[[ Source data open ]]
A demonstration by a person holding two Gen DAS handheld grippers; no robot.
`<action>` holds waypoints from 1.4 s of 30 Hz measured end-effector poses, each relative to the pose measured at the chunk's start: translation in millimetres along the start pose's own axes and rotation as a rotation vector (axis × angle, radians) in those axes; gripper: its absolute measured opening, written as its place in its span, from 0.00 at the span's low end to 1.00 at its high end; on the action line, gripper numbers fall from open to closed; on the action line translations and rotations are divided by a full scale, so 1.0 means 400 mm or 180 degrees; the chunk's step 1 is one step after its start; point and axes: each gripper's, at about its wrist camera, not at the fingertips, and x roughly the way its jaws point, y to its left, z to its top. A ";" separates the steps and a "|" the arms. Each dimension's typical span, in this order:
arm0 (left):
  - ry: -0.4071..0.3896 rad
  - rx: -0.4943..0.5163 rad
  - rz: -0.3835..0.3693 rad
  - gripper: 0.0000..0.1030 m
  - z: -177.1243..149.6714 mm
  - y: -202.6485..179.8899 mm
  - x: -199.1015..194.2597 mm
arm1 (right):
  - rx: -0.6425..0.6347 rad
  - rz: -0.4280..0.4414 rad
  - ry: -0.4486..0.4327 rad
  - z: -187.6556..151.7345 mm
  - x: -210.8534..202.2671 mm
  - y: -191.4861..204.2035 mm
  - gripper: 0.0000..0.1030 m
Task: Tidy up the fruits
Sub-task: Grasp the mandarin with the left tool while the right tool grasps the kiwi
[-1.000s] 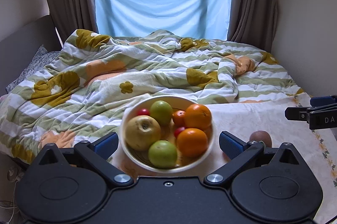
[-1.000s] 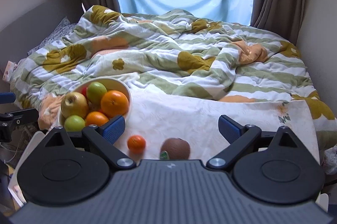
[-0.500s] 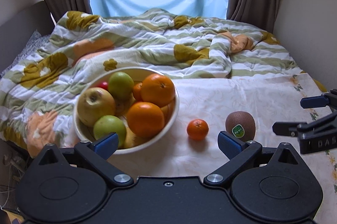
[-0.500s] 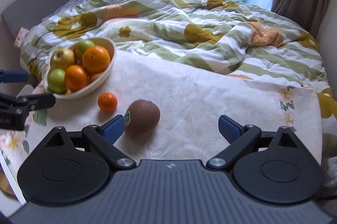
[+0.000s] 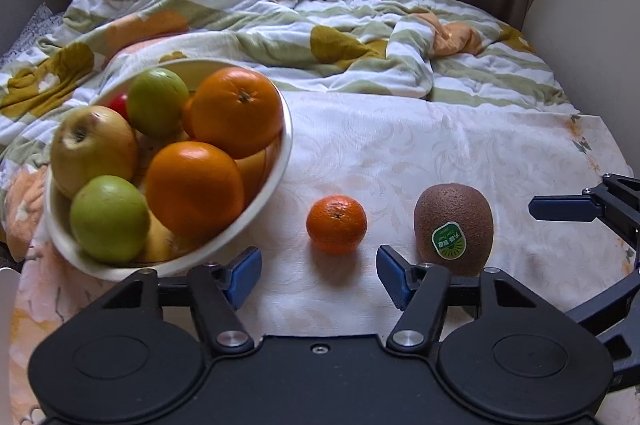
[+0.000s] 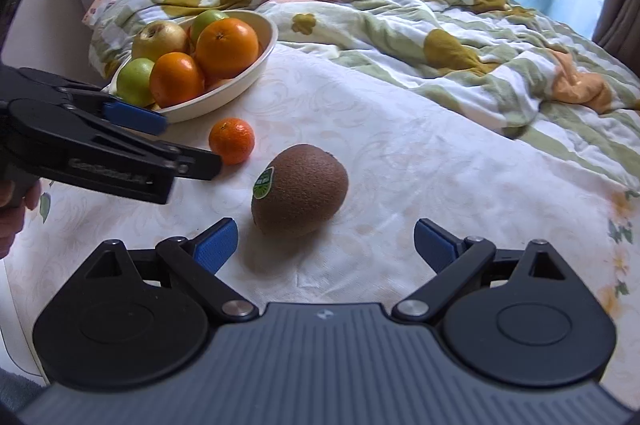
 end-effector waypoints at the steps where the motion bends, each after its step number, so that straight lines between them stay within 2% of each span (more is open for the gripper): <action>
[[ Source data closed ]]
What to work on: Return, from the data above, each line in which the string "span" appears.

Result for this exercise:
`<action>` holds waypoints from 1.4 s of 30 Hz measured end-effector poses, each relative to the pose measured at the chunk's start: translation in millimetres along the start pose's own axes and rotation as a rotation vector (axis × angle, radians) in those axes; gripper: its absolute measured opening, written as its place in its span, from 0.00 at the span's low end to 1.00 at its high end; on the action line, gripper numbers fall from open to closed; on the action line translations and rotations are divided by a full scale, so 1.0 means 400 mm or 180 degrees; the chunk's step 1 is one step after its start; point and axes: each gripper's, at about its wrist camera, not at the fingertips, and x roughly the way its jaws point, y to its left, z to its top. A ";" separates the steps and a "|" the arms. Each dimension's typical span, in this order:
 end-effector waypoints at the steps where the motion bends, each after its step number, so that straight lines between them stay within 2% of each span (more is open for the gripper): <action>

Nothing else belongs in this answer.